WHAT TO DO: Where does the word "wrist" appear in the data? Copy every line that holds it.

RAW DATA:
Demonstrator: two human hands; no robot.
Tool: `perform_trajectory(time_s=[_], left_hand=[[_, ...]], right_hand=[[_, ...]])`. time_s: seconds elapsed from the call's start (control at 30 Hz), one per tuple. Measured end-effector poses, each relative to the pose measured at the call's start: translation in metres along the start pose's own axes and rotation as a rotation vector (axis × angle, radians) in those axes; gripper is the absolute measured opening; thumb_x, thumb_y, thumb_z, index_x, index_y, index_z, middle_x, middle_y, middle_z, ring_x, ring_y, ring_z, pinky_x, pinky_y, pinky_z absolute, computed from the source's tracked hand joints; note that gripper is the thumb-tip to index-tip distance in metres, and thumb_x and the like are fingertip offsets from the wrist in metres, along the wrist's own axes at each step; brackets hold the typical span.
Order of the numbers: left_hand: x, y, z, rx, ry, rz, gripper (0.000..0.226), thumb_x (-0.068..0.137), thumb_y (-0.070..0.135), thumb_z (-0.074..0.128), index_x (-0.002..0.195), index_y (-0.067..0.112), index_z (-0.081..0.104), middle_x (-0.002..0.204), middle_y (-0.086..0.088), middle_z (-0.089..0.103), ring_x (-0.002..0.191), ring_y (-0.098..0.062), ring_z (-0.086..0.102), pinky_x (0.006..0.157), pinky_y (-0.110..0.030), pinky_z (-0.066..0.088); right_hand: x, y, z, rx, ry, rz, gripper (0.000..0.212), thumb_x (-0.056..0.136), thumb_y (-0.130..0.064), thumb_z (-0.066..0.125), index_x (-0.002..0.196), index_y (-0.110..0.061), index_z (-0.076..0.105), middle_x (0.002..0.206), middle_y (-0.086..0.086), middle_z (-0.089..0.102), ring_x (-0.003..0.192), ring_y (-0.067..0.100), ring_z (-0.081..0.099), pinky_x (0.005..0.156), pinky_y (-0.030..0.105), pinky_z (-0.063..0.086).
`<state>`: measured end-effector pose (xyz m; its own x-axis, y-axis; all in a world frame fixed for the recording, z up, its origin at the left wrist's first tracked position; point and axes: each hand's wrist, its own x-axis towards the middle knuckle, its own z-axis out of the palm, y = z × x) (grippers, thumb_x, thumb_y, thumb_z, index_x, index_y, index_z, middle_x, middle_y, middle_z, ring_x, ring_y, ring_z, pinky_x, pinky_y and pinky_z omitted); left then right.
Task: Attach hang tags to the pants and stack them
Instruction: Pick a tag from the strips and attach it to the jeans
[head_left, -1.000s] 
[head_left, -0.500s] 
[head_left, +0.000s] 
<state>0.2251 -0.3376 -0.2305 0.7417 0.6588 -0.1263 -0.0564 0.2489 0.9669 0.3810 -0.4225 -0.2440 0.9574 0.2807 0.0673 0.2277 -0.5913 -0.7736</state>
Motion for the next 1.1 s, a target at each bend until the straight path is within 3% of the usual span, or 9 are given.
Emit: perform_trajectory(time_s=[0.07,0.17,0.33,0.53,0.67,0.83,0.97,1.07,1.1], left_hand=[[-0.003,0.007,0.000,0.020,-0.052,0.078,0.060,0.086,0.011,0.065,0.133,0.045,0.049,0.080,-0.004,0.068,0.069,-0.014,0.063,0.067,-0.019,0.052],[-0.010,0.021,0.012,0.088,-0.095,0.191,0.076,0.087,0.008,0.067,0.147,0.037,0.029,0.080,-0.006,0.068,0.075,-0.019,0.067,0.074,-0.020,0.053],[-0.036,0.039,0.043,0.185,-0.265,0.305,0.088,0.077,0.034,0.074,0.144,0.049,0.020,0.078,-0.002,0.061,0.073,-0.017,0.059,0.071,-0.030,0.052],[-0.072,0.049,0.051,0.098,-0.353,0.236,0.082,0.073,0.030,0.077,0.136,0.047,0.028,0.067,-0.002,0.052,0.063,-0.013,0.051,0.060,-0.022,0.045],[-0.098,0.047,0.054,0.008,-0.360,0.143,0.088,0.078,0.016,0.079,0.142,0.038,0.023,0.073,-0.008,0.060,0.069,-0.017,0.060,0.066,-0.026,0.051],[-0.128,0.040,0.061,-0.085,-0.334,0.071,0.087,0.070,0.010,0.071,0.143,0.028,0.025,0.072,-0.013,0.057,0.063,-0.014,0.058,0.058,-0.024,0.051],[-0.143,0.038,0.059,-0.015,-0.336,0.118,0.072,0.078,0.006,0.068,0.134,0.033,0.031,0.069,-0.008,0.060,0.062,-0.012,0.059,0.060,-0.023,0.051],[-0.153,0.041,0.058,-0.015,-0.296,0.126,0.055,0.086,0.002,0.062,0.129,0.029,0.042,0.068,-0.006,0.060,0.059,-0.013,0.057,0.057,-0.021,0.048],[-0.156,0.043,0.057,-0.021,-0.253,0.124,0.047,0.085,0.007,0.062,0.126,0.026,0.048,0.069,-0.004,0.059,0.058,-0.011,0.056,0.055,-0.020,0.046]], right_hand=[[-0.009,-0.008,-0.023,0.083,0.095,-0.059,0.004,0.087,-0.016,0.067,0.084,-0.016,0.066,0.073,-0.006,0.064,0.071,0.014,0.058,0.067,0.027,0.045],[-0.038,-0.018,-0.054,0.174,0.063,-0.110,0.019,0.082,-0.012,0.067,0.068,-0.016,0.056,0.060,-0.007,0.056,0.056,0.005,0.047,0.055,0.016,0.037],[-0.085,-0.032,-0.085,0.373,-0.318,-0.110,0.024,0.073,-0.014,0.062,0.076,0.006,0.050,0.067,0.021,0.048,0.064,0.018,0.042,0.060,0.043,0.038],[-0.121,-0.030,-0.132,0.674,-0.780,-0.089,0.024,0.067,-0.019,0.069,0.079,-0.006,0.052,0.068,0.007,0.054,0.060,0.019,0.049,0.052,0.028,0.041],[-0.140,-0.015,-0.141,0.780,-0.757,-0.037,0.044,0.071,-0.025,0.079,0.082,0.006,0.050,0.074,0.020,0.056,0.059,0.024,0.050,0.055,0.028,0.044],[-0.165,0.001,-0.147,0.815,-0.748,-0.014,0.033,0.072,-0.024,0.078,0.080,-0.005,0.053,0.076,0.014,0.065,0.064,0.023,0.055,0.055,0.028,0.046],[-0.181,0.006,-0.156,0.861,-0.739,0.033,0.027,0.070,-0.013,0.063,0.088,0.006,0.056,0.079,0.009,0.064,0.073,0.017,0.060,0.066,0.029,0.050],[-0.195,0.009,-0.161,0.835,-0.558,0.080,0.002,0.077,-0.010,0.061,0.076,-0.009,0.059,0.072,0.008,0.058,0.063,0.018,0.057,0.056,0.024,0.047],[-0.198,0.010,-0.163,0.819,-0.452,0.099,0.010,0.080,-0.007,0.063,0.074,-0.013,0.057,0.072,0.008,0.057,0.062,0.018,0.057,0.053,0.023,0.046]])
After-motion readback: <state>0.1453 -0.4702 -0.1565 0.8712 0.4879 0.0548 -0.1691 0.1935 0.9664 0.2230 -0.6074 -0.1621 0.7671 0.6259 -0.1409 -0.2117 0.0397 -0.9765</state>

RESPONSE TO THIS TASK:
Tool: `perform_trajectory(time_s=[_], left_hand=[[_, ...]], right_hand=[[_, ...]])`. time_s: seconds elapsed from the call's start (control at 30 Hz), one per tuple. Measured end-effector poses, each relative to the pose measured at the call's start: translation in metres along the start pose's own axes and rotation as a rotation vector (axis × angle, radians) in those axes; gripper is the absolute measured opening; thumb_x, thumb_y, thumb_z, index_x, index_y, index_z, middle_x, middle_y, middle_z, ring_x, ring_y, ring_z, pinky_x, pinky_y, pinky_z absolute, computed from the source's tracked hand joints; note that gripper is the thumb-tip to index-tip distance in metres, and thumb_x and the like are fingertip offsets from the wrist in metres, along the wrist's own axes at each step; brackets hold the typical span.
`<state>`: measured end-effector pose (xyz m; its own x-axis, y-axis; all in a world frame fixed for the recording, z up, its origin at the left wrist's first tracked position; point and axes: each hand's wrist, its own x-axis towards the middle knuckle, its own z-axis out of the palm, y = z × x) (grippers, thumb_x, thumb_y, thumb_z, index_x, index_y, index_z, middle_x, middle_y, middle_z, ring_x, ring_y, ring_z, pinky_x, pinky_y and pinky_z omitted); left then right.

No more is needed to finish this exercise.